- [EXERCISE DIRECTIONS] Every line of the material is to be reproduced verbatim.

- [RECORDS FOR PROCESSING]
⟨

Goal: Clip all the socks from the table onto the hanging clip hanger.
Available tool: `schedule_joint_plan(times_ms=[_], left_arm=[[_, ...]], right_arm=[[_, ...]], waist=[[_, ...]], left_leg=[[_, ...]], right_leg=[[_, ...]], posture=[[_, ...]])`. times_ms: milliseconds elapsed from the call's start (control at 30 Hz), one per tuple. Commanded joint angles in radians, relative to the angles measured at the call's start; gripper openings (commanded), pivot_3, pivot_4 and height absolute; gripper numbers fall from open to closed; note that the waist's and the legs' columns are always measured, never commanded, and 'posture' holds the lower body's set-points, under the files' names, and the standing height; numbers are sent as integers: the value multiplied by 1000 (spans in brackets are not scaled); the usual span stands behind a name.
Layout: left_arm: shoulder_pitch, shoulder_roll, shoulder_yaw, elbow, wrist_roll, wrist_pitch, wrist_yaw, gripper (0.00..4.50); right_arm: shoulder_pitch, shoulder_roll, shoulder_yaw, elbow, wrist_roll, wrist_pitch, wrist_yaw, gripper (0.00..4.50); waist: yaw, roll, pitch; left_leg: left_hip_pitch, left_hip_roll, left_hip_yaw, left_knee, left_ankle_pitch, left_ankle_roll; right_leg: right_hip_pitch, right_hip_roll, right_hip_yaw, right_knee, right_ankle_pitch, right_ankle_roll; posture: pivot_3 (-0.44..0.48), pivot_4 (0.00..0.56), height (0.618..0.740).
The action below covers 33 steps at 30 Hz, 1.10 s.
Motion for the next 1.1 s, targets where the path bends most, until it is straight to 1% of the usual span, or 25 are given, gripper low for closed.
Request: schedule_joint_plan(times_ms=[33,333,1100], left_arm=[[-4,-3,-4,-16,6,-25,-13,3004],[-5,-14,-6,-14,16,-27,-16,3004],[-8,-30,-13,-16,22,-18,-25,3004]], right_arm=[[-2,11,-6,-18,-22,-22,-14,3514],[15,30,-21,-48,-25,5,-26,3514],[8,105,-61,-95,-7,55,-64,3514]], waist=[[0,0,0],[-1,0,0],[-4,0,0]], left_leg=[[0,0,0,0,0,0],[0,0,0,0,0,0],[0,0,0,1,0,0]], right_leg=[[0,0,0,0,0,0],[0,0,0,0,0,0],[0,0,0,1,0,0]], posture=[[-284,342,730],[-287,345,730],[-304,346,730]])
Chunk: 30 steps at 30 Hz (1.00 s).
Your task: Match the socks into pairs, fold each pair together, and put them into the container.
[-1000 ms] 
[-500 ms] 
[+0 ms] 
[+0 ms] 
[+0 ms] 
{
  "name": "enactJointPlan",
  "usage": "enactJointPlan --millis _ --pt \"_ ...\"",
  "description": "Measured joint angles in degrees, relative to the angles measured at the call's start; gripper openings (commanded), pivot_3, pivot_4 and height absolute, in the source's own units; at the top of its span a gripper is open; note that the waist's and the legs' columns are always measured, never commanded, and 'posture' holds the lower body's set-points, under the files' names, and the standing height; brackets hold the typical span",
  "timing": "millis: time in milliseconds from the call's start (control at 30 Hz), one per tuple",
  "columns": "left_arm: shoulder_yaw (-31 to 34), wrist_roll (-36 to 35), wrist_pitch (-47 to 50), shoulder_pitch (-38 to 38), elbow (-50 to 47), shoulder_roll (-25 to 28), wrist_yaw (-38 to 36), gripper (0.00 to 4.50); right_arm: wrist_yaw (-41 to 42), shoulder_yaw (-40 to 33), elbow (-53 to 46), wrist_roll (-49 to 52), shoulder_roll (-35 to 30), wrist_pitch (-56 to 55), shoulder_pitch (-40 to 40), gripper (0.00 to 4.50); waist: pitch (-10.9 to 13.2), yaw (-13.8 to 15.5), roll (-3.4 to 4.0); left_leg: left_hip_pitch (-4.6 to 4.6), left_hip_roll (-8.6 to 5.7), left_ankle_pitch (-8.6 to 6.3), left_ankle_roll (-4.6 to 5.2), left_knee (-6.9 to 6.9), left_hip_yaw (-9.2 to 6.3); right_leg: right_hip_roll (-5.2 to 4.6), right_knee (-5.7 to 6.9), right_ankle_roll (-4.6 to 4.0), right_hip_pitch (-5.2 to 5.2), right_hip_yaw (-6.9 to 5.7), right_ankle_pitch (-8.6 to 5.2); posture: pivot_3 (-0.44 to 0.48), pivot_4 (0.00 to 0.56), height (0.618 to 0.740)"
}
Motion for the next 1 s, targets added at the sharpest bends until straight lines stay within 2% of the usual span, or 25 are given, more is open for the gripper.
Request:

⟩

- [RESPONSE]
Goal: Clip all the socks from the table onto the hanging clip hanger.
Available tool: `schedule_joint_plan(times_ms=[_], left_arm=[[_, ...]], right_arm=[[_, ...]], waist=[[_, ...]], left_leg=[[_, ...]], right_leg=[[_, ...]], posture=[[_, ...]])`. times_ms: milliseconds elapsed from the call's start (control at 30 Hz), one per tuple. Commanded joint angles in radians, relative to the angles measured at the call's start; gripper openings (commanded), pivot_3, pivot_4 and height absolute; gripper numbers fall from open to closed; note that the waist's and the legs' columns are always measured, never commanded, and 'posture' holds the lower body's set-points, under the files' names, and the standing height; numbers are sent as integers: the value multiplied by 1000 (spans in brackets are not scaled); the usual span stands behind a name.
Layout: left_arm: shoulder_pitch, shoulder_roll, shoulder_yaw, elbow, wrist_roll, wrist_pitch, wrist_yaw, gripper (0.00..4.50); right_arm: shoulder_pitch, shoulder_roll, shoulder_yaw, elbow, wrist_roll, wrist_pitch, wrist_yaw, gripper (0.00..4.50); waist: yaw, roll, pitch; left_leg: left_hip_pitch, left_hip_roll, left_hip_yaw, left_knee, left_ankle_pitch, left_ankle_roll; right_leg: right_hip_pitch, right_hip_roll, right_hip_yaw, right_knee, right_ankle_pitch, right_ankle_roll; posture: pivot_3 (-0.44..0.48), pivot_4 (0.00..0.56), height (0.618..0.740).
The action below covers 33 steps at 30 Hz, 1.10 s.
Motion for the next 1.1 s, targets where the path bends most, until it is straight to 1% of the usual span, or 25 are given, gripper low for closed.
Request: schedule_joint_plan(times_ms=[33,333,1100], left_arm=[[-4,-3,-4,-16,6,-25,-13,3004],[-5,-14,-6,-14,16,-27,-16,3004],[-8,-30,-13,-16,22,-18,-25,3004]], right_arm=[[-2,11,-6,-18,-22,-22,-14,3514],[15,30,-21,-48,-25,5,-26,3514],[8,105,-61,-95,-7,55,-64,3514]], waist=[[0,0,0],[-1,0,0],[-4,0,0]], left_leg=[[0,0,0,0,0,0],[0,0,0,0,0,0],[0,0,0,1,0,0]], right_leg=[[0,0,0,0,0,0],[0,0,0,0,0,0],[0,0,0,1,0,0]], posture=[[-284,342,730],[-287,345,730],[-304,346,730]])
Chunk: 30 steps at 30 Hz (1.00 s).
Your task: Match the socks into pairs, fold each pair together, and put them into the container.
[-1000 ms] 
[-500 ms] 
[+0 ms] 
[+0 ms] 
[+0 ms] 
{
  "name": "enactJointPlan",
  "usage": "enactJointPlan --millis _ --pt \"_ ...\"",
  "description": "Measured joint angles in degrees, relative to the angles measured at the call's start; gripper openings (commanded), pivot_3, pivot_4 and height absolute, in the source's own units; at the top of its span a gripper is open; note that the waist's and the legs' columns are always measured, never commanded, and 'posture' holds the lower body's set-points, under the files' names, and the standing height; brackets hold the typical span",
  "timing": "millis: time in milliseconds from the call's start (control at 30 Hz), one per tuple",
  "columns": "left_arm: shoulder_yaw (-31 to 34), wrist_roll (-36 to 35), wrist_pitch (-47 to 50), shoulder_pitch (-38 to 38), elbow (-50 to 47), shoulder_roll (-25 to 28), wrist_yaw (-38 to 36), gripper (0.00 to 4.50); right_arm: wrist_yaw (-41 to 42), shoulder_yaw (-40 to 33), elbow (-53 to 46), wrist_roll (-49 to 52), shoulder_roll (-35 to 30), wrist_pitch (-56 to 55), shoulder_pitch (-40 to 40), gripper (0.00 to 4.50); waist: pitch (-10.9 to 13.2), yaw (-13.8 to 15.5), roll (-3.4 to 4.0); left_leg: left_hip_pitch (-4.6 to 4.6), left_hip_roll (-8.6 to 5.7), left_ankle_pitch (-8.6 to 6.3), left_ankle_roll (-4.6 to 5.2), left_knee (-6.9 to 6.9), left_hip_yaw (-9.2 to 6.3); right_leg: right_hip_roll (-5.2 to 4.6), right_knee (-5.7 to 6.9), right_ankle_roll (-4.6 to 4.0), right_hip_pitch (-5.2 to 5.2), right_hip_yaw (-6.9 to 5.7), right_ankle_pitch (-8.6 to 5.2); posture: pivot_3 (-0.44 to 0.48), pivot_4 (0.00 to 0.56), height (0.618 to 0.740)"
}
Motion for the next 1 s, targets added at the sharpest bends until straight lines stay within 2% of the usual span, or 25 are given, more is open for the gripper.
Request:

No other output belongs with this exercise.